Scan the listing below for "segment", then report every line that has it.
┌──
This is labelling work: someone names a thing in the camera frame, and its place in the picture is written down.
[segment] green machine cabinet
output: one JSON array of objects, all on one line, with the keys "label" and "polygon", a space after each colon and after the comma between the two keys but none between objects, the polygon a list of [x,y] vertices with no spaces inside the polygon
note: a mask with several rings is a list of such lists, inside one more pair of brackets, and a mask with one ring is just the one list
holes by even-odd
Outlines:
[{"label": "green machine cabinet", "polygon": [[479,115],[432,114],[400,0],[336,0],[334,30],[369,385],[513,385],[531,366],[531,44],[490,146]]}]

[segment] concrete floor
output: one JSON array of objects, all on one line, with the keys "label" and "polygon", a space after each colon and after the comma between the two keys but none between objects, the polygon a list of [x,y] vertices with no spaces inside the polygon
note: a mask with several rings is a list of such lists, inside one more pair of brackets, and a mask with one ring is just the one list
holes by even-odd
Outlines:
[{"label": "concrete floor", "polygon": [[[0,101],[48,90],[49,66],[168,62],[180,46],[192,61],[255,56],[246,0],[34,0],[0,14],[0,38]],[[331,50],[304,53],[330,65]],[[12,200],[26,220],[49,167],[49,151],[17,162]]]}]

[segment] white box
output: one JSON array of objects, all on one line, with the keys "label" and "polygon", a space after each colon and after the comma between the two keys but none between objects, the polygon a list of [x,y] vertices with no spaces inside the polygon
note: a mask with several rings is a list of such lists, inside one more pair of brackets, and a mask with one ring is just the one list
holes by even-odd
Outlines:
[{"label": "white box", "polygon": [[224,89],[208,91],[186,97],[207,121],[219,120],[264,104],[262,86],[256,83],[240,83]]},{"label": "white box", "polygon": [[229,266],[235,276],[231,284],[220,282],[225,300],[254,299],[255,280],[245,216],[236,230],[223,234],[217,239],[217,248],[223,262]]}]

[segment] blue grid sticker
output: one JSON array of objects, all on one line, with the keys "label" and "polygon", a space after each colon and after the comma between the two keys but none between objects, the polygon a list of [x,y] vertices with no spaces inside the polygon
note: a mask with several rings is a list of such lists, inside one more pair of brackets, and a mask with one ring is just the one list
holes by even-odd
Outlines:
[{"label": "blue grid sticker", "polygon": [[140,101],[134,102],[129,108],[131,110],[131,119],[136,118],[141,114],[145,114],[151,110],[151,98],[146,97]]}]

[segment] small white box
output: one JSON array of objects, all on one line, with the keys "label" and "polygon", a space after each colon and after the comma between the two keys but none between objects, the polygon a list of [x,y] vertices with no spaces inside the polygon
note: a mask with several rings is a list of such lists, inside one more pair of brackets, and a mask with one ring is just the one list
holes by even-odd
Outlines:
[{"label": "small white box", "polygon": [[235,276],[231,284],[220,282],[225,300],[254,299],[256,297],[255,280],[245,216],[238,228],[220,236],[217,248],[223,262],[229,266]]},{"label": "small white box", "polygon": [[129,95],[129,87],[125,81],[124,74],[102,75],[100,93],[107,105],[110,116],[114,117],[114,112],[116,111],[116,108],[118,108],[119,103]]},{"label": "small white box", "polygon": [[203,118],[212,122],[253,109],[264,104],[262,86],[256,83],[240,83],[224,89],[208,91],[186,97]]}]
└──
§ TASK OUTPUT
[segment] green machine cabinet
[segment] concrete floor
[segment] white box
[segment] blue grid sticker
[segment] small white box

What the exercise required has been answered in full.